I didn’t check to see if the tables were adjustable, but they’d still need to survive being closed and reopened, again and again. You’d also want to make sure they could survive even a window resize. Lists in Scrivener are fragile, too. I’ve learned to avoid them, even within Scriv, without cross pasting.

Yeah I am guessing that I am going to have to revamp what I am doing to make the project work. I have lots of tables but I might have to do the writing and then add the tables after in a different program before publishing.

I got similar results when testing from LibreOffice Calc and Writer, so it looks to be a problem with how Scrivener pastes spreadsheet data:

  • Calc: initially, the pasted table only has the column width necessary to show the pasted data.
  • Writer: if I first paste from Calc into Writer, and then from Writer into Scrivener, then I get a table with wider cell widths.

Now as for examining the results, you can right-click in the table anywhere and select Table ▸ Table... from the contextual menu, to bring up the table editing palette. With the cell widths for the table pasted straight from a spreadsheet, we get an irrational setting of “1”, and for whatever reason the controls to edit the table cell widths are disabled. Clicking into the table pasted from a word processor, the result is more logical, and the table can be edited.

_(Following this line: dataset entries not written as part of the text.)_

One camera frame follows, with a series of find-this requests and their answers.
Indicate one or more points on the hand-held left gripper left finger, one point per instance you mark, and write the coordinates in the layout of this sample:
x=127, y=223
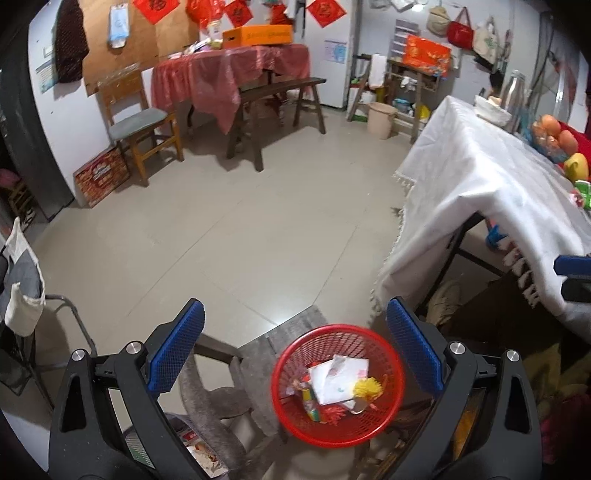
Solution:
x=178, y=346

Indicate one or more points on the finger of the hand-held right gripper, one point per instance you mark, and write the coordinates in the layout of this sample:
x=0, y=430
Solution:
x=572, y=265
x=577, y=290

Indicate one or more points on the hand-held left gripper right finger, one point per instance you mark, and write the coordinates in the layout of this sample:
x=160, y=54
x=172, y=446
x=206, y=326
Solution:
x=413, y=346

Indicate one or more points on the white paper bag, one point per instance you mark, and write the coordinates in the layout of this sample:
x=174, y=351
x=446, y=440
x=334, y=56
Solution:
x=337, y=378

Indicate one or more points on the yellow green striped packet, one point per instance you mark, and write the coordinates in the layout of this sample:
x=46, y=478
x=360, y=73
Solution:
x=309, y=397

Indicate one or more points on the red plastic mesh basket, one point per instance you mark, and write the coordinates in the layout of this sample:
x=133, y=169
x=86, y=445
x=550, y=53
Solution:
x=286, y=415

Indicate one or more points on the beige shoe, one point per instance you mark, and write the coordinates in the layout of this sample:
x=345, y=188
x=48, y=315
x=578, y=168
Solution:
x=445, y=300

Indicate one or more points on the grey upholstered chair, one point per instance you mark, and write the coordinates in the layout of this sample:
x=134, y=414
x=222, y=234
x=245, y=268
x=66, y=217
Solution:
x=207, y=401

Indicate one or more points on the green snack wrapper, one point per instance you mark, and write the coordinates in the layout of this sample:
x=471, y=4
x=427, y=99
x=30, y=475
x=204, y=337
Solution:
x=584, y=191

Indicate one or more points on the small blue plastic item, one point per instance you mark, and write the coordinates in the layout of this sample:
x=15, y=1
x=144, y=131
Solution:
x=496, y=235

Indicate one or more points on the yellow pomelo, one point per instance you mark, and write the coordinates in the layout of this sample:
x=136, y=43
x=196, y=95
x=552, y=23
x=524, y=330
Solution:
x=577, y=166

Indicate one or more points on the printed paper leaflet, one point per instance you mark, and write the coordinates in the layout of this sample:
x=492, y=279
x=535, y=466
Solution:
x=198, y=445

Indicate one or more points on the metal folding chair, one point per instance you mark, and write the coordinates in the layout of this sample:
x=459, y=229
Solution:
x=69, y=309

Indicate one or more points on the white tasselled tablecloth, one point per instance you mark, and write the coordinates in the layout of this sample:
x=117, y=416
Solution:
x=485, y=175

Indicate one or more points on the blue glass fruit bowl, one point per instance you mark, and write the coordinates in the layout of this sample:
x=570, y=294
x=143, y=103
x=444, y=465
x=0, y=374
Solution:
x=540, y=143

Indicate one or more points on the red cushion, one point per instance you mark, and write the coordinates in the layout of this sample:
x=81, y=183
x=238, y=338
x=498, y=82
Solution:
x=584, y=138

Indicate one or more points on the canvas bag on chair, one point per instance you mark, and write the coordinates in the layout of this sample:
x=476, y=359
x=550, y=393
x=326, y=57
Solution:
x=23, y=286

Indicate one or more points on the stainless steel bottle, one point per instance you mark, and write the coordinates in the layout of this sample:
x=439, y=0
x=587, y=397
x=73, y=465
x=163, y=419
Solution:
x=515, y=99

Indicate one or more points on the white ceramic bowl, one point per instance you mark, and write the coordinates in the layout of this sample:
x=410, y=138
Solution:
x=491, y=108

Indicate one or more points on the red printed cardboard box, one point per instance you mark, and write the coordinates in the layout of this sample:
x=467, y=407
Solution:
x=101, y=177

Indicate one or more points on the pink plastic bucket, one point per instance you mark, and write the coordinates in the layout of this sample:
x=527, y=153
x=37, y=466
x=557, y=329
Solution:
x=382, y=121

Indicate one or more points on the wooden chair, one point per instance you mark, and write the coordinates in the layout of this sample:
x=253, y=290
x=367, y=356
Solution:
x=138, y=120

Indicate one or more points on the cream tote bag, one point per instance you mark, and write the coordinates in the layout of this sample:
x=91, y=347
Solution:
x=485, y=44

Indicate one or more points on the wooden side table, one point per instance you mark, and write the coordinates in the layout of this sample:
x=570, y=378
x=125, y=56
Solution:
x=418, y=81

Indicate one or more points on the orange gift box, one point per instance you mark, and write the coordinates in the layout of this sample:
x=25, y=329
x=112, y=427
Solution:
x=427, y=55

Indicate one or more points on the red tote bag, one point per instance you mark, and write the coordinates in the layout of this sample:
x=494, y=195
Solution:
x=461, y=33

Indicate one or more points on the table with red cover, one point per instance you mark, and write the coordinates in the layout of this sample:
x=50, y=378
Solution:
x=231, y=78

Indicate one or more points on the dark wooden bench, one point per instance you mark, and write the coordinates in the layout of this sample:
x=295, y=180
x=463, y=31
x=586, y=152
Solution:
x=277, y=87

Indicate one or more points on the beige hanging bag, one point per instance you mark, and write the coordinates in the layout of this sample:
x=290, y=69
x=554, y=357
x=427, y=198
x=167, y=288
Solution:
x=437, y=22

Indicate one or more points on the white refrigerator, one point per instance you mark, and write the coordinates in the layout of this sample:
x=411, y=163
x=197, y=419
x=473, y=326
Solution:
x=341, y=69

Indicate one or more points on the white shelf rack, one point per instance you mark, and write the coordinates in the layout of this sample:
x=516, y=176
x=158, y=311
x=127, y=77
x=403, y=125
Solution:
x=406, y=30

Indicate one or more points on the orange cardboard box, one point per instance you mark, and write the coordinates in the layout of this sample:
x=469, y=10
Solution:
x=258, y=36

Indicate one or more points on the dark hanging garment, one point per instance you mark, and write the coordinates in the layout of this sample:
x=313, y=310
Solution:
x=69, y=41

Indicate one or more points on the face mask packet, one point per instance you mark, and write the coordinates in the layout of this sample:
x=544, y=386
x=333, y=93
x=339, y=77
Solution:
x=119, y=25

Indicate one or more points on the red plastic bag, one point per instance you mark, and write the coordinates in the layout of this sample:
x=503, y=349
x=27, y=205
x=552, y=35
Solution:
x=203, y=11

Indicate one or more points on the red diamond paper on refrigerator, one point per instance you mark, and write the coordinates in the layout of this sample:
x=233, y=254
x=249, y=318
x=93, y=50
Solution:
x=325, y=11

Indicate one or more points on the black metal table frame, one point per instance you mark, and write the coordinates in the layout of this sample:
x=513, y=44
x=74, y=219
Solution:
x=443, y=263

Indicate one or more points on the small wall poster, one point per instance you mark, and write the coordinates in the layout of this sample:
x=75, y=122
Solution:
x=46, y=78

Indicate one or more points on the brown wall board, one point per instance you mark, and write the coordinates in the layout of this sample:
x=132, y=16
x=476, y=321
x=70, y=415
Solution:
x=147, y=46

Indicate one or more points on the red diamond wall paper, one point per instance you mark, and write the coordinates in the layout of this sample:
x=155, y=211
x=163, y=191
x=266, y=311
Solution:
x=238, y=11
x=154, y=7

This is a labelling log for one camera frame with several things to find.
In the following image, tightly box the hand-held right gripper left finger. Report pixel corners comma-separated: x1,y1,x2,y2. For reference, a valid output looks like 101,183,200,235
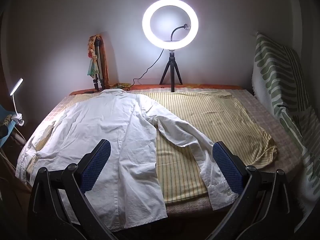
27,139,118,240

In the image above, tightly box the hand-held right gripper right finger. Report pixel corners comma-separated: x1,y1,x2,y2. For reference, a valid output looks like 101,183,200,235
212,141,294,240

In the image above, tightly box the white shirt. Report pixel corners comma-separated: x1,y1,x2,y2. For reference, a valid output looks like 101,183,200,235
15,89,240,232

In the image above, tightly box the yellow striped sheet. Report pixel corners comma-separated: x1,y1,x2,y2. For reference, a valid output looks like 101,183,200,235
26,89,278,204

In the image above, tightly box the orange bed sheet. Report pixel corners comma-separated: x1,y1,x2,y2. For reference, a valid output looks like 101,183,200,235
69,83,244,96

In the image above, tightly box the yellow green patterned cloth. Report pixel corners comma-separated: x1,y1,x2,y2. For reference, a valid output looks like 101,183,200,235
110,82,132,90

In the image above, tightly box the white clip lamp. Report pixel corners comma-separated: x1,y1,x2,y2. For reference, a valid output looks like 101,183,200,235
9,78,25,128

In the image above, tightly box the blue chair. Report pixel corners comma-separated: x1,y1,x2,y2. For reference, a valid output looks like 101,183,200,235
0,104,15,150

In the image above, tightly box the green striped white pillow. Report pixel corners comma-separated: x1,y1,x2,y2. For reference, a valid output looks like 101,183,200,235
251,31,320,230

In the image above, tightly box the colourful scarf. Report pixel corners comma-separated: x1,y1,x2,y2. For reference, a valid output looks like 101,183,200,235
86,34,103,77

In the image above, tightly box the folded metal tripod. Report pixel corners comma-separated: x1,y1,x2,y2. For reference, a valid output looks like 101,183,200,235
92,36,107,92

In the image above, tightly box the orange hanging cloth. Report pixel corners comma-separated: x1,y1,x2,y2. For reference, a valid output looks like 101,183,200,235
99,32,111,88

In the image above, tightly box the black mini tripod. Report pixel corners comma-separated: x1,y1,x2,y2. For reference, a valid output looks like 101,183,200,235
159,49,183,93

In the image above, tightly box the black gooseneck phone holder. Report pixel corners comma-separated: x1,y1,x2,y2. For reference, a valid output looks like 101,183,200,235
170,24,190,42

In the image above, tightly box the white lamp cable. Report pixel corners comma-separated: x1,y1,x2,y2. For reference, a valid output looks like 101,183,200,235
0,125,28,180

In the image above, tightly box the black ring light cable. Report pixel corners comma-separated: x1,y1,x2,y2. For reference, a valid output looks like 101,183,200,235
124,49,164,90

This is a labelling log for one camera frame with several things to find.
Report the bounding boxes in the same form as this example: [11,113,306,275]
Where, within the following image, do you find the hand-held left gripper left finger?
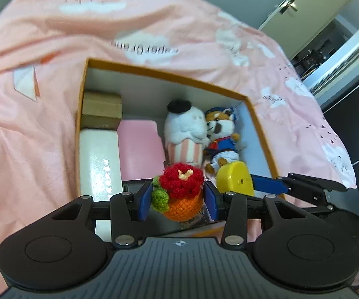
[51,183,154,247]

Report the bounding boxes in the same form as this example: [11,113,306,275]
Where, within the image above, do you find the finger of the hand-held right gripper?
[250,172,349,208]

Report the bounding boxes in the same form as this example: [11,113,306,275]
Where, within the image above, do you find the crocheted flower pot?
[151,163,205,224]

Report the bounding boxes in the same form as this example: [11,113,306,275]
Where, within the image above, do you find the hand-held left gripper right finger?
[203,181,306,246]

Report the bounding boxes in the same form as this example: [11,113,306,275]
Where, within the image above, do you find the dark cabinet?
[321,81,359,166]

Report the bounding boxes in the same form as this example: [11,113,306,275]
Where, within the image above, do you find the orange cardboard box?
[75,58,287,240]

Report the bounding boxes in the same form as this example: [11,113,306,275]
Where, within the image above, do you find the white plush toy black hat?
[163,100,209,170]

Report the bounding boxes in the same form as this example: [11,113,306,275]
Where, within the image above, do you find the white rectangular box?
[79,128,124,240]

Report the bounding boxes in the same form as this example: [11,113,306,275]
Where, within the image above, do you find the white door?
[257,0,359,61]

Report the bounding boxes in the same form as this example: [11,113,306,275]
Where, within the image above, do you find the yellow round tape measure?
[215,161,255,197]

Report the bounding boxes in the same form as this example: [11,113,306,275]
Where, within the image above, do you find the metal door handle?
[274,0,299,15]

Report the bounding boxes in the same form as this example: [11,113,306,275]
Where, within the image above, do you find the brown cardboard box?
[80,91,124,130]

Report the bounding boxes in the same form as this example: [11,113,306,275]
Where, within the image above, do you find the white sliding door frame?
[310,28,359,107]

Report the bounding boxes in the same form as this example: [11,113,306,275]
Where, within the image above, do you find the pink cloud print blanket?
[0,0,359,299]

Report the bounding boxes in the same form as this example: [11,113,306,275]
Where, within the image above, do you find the fox plush toy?
[202,106,243,175]

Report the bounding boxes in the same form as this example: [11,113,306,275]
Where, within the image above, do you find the pink leather wallet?
[117,119,166,182]

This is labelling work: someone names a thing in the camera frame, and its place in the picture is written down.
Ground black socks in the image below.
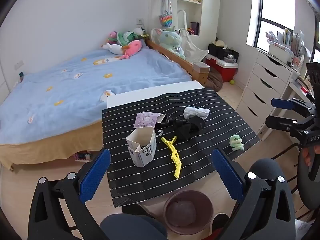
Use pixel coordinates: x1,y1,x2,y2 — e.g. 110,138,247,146
160,115,206,142

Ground white wall shelf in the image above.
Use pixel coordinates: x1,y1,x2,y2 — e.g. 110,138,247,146
176,0,204,37

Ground person's right hand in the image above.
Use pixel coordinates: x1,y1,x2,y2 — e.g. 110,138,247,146
302,147,312,168

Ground bed with blue blanket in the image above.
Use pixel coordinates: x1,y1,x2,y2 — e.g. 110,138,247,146
0,45,199,145

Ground white drawer cabinet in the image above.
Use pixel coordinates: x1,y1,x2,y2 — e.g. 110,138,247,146
236,51,300,140

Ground yellow hair clip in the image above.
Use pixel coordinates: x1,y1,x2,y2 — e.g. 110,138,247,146
161,136,183,179

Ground white cloth bundle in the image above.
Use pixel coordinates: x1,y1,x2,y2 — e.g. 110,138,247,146
183,106,210,121

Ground pink storage box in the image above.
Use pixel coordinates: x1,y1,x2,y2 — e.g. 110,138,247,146
74,151,92,162

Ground white purple cardboard box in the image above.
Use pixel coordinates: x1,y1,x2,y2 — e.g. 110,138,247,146
125,126,157,167

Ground wooden bed frame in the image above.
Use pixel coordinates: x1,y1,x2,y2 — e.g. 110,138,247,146
145,39,210,85

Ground large teal unicorn plush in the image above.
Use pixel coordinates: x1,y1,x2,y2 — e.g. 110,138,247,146
157,28,187,60

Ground stack of books and papers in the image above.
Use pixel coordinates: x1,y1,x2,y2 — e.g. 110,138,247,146
265,27,314,67

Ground clear plastic corner guard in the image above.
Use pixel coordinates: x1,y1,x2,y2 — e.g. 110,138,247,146
192,62,210,74

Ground pink whale plush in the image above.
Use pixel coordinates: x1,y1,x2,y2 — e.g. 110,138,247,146
119,40,142,60

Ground white frame cloth hamper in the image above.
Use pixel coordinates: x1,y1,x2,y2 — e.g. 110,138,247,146
175,9,209,63

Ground black metal frame chair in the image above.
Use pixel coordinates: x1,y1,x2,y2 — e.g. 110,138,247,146
271,142,320,220

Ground tan bed skirt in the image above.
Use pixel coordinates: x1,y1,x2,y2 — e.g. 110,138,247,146
0,120,104,170

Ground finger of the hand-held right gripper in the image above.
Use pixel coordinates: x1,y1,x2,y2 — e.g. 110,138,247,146
265,114,313,133
271,97,317,117

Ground red cooler box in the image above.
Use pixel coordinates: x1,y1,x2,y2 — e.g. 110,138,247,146
205,54,238,82

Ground green striped plush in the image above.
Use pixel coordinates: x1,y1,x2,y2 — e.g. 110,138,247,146
117,31,137,47

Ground black storage bags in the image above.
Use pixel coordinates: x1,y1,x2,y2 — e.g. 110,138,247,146
208,44,240,62

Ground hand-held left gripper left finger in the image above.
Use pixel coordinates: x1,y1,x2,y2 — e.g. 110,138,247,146
28,148,112,240

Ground panda plush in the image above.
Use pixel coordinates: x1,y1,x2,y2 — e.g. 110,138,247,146
132,27,147,40

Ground maroon plastic bin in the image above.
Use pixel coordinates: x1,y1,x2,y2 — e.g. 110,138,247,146
162,190,214,235

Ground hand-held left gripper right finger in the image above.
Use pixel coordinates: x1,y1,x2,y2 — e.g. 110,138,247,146
212,148,297,240

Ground brown bean bag cushion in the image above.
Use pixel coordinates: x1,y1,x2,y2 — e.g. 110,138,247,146
207,70,223,92

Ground black striped mat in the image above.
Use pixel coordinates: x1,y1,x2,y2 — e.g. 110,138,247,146
101,88,261,208

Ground rainbow bubble bag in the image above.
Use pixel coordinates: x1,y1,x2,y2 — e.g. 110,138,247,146
159,10,174,29

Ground window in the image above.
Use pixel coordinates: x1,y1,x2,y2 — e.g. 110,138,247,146
246,0,320,64

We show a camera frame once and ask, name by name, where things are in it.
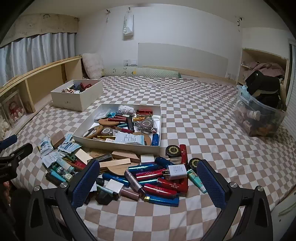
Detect clear pouch with round mirror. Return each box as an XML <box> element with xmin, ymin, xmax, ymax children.
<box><xmin>134</xmin><ymin>116</ymin><xmax>156</xmax><ymax>135</ymax></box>

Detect framed picture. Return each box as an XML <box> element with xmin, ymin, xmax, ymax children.
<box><xmin>0</xmin><ymin>90</ymin><xmax>27</xmax><ymax>129</ymax></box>

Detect fluffy white pillow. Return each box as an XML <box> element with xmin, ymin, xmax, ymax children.
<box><xmin>82</xmin><ymin>53</ymin><xmax>104</xmax><ymax>79</ymax></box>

Reopening the project indicates that when Scrivener is faced with a table that has illogical settings, it sets every column to 46%. My guess is that they only ever tested with two-column spreadsheet setups, and so never noticed that if you have three or six the result isn’t useful. A four column table ends up with a total width of 184%. This is what is causing the weird proportions after reload—but do note you can at that point fix things, so it’s not like the table is broken, it’s just asking the text editor to display it in a way it cannot comply with.

So it seems there are two separate bugs here:

  1. Tables without logical cell width settings should be rebuilt at x / 100, where x is the number columns. Our four column test should result in four 25% width columns.
  2. This kind of correction should also be done for irrational tables that are pasted into the editor. If spreadsheet software routinely does not convey width information then it should be set up with reasonable column widths. However that should be a fallback behaviour, as it seems to me most spreadsheet programs are going to be copying width settings along with the data. When I change a column width in Calc and paste into Writer, I get something that resembles the original.

So we’ll have to take a look at those two (and a half) conditions. In the meanwhile, as noted, it seems that however word processors copy tables is more compatible with what Scrivener expects in terms of column width settings, and so passing the clipboard through a word processor ought to provide a work-around.

1 Like

Maybe it’s just a matter of “taking” the right thing from the clipboard - see this thread

I can see that the default paste (from an Excel copy) is HTML format, and the results is very slightly different to using RTF; my guess is that Scrivener is taking HTML when RTF might work better?

Thanks! Yeah, that makes good sense, most clipboards have a variety of formats to choose from. They may be using HTML pastes to get around other issues though (like too much RTF formatting that isn’t supported).